__ACTION ITEM__:
Line by line, print the records exactly as they are, dropping the pictures.

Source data

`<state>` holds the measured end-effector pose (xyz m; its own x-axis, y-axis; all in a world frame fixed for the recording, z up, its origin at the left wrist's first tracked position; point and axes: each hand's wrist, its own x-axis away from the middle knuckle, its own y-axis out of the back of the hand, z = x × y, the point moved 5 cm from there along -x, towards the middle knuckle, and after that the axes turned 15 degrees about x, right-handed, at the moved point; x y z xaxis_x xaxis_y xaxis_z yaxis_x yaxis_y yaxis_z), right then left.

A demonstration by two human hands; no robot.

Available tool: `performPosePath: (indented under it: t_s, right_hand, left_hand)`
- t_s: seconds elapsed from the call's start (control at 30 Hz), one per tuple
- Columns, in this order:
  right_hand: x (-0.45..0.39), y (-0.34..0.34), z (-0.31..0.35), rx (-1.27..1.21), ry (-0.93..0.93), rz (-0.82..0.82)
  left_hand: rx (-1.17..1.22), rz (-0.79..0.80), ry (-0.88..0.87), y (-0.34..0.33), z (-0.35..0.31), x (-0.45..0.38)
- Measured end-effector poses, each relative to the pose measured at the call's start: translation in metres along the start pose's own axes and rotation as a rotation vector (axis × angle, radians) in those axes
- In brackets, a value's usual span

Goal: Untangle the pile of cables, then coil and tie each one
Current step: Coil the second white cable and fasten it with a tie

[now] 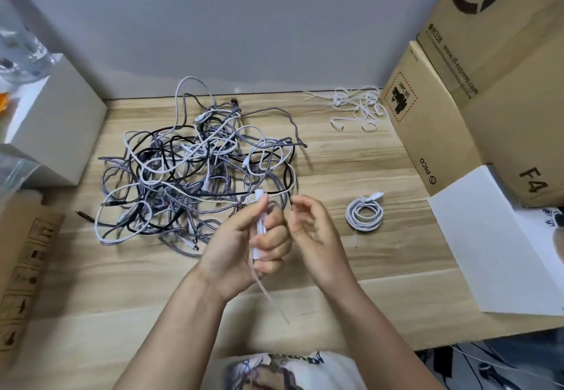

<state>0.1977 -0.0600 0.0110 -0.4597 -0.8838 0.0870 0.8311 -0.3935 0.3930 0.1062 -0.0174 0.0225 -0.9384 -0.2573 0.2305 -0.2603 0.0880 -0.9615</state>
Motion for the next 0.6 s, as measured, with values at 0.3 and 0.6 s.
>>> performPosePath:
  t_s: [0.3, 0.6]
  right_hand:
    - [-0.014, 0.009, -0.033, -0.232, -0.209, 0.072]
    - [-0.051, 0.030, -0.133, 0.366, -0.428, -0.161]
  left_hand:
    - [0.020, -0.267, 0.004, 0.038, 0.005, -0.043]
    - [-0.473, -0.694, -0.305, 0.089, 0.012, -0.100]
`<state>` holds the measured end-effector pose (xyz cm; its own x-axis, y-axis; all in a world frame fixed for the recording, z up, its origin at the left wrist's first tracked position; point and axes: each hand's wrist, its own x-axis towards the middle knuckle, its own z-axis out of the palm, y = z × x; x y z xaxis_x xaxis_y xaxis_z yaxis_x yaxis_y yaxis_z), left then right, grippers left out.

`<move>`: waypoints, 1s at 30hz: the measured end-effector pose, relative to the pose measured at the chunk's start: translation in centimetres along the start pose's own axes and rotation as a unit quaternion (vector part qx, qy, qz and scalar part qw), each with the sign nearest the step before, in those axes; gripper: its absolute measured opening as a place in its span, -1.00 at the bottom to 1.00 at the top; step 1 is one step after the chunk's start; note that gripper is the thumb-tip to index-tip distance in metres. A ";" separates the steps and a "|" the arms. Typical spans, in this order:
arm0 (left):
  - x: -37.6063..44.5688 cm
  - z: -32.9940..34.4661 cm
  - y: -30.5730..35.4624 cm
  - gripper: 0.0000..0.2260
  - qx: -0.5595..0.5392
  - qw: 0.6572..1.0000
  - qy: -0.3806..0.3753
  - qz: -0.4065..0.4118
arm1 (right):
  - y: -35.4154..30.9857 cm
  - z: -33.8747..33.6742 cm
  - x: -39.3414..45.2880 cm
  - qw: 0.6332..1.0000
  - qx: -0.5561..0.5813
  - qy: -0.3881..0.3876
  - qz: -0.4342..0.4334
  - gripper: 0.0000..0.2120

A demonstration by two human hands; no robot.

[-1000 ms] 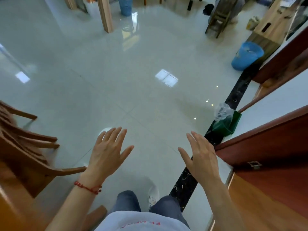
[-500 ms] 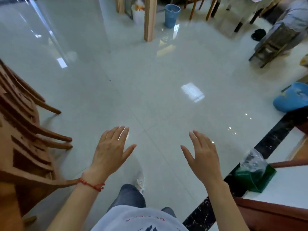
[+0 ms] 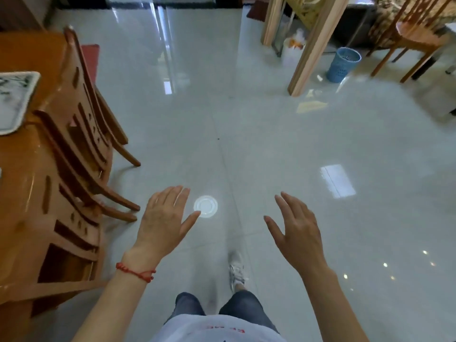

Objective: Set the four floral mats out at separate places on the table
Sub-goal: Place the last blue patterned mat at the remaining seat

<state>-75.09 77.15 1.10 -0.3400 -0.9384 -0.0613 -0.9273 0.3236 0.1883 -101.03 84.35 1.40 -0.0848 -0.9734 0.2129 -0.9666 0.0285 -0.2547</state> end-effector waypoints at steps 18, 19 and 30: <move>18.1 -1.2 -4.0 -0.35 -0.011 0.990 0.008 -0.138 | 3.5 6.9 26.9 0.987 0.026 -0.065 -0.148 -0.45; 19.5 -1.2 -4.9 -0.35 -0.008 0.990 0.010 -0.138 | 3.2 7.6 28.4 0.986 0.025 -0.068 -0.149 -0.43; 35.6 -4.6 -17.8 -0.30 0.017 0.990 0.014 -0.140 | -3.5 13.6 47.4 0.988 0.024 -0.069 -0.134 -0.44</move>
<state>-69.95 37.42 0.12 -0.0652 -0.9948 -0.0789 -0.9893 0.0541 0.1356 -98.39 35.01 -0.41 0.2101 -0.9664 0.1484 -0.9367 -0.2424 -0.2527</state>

__RESPONSE BOX__:
`<state>` holds the measured end-effector pose (xyz m; its own x-axis, y-axis; all in a world frame fixed for the recording, z up, its origin at the left wrist's first tracked position; point and axes: each hand's wrist, its own x-axis away from the middle knuckle, its own y-axis out of the back of the hand, z = x × y, the point moved 5 cm from there along -x, towards the middle knuckle, and after that the axes turned 15 degrees about x, right-handed, at the moved point; x y z xaxis_x xaxis_y xaxis_z yaxis_x yaxis_y yaxis_z), right then left.

A demonstration by two human hands; no robot.

Available tool: `performPosePath: (indented under it: t_s, right_hand, left_hand)`
- t_s: seconds elapsed from the call's start (control at 30 Hz), one per tuple
- Columns, in this order:
  right_hand: x (-0.45..0.39), y (-0.34..0.34), z (-0.31..0.35), rx (-1.27..1.21), ry (-0.93..0.93), rz (-0.82..0.82)
  left_hand: rx (-1.17..1.22), rz (-0.79..0.80), ry (-0.88..0.87), y (-0.34..0.33), z (-0.35..0.31), x (-0.45..0.38)
- Measured end-effector poses, each relative to the pose measured at the call's start: translation in metres along the start pose's own axes and rotation as a rotation vector (axis × angle, radians) in those axes
- In brackets, a value's usual span

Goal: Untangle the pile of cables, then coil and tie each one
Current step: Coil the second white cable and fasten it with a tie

[now] 

<state>0.1977 -0.0600 0.0110 -0.4597 -0.8838 0.0870 0.8311 -0.3935 0.3930 0.1062 -0.0174 0.0225 -0.9384 -0.2573 0.2305 -0.2603 0.0880 -0.9615</state>
Motion for the next 0.6 s, as measured, with values at 0.3 and 0.6 s.
>>> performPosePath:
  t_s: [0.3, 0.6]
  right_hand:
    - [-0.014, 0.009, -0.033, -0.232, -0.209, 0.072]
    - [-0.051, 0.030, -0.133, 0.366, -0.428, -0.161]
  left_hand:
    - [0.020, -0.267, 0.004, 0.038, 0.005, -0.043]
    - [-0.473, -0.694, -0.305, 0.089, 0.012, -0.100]
`<state>` holds the measured end-effector pose (xyz cm; its own x-axis, y-axis; all in a world frame fixed for the recording, z up, its origin at the left wrist's first tracked position; point and axes: each hand's wrist, its own x-axis towards the middle knuckle, its own z-axis out of the palm, y = z × x; x y z xaxis_x xaxis_y xaxis_z yaxis_x yaxis_y yaxis_z), left then right, grippers left out.

`<move>`: waypoints, 1s at 30hz: the measured end-effector pose, relative to the pose measured at the chunk's start: translation in centimetres along the start pose's own axes and rotation as a unit quaternion (vector part qx, qy, qz and scalar part qw), each with the sign nearest the step before, in those axes; gripper: its absolute measured opening as a place in its span, -1.00 at the bottom to 1.00 at the top; step 1 is one step after the chunk's start; note that gripper is the thumb-tip to index-tip distance in metres. A ";" separates the steps and a "|" the arms. Typical spans, in this order:
arm0 (left):
  - x: -37.6063..44.5688 cm
  - z: -32.9940..34.4661 cm
  - y: -30.5730..35.4624 cm
  - gripper: 0.0000..0.2260
  - qx: -0.5595..0.5392
  - qw: 0.6572..1.0000
  - qy: -0.3806..0.3753
  - qz: -0.4065..0.4118
arm1 (right):
  - y: -35.4154..30.9857 cm
  - z: -33.8747..33.6742 cm
  - x: -39.3414..45.2880 cm
  - qw: 0.6332..1.0000
  - qx: -0.5561..0.5813
  - qy: -0.3881..0.3876
  - qz: -0.4342..0.4334
  - gripper: 0.0000..0.2120

A demonstration by two human hands; no robot.

[-1000 ms] 
[-500 ms] 
[+0 ms] 

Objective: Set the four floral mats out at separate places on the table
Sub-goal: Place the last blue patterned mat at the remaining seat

<state>-75.09 77.15 1.10 -0.3400 -0.9384 -0.0613 -0.9273 0.3236 0.1883 -101.03 84.35 1.40 -0.0848 -0.9734 0.2129 -0.9666 0.0285 -0.2547</state> end-effector waypoints at steps 18, 19 and 30: <move>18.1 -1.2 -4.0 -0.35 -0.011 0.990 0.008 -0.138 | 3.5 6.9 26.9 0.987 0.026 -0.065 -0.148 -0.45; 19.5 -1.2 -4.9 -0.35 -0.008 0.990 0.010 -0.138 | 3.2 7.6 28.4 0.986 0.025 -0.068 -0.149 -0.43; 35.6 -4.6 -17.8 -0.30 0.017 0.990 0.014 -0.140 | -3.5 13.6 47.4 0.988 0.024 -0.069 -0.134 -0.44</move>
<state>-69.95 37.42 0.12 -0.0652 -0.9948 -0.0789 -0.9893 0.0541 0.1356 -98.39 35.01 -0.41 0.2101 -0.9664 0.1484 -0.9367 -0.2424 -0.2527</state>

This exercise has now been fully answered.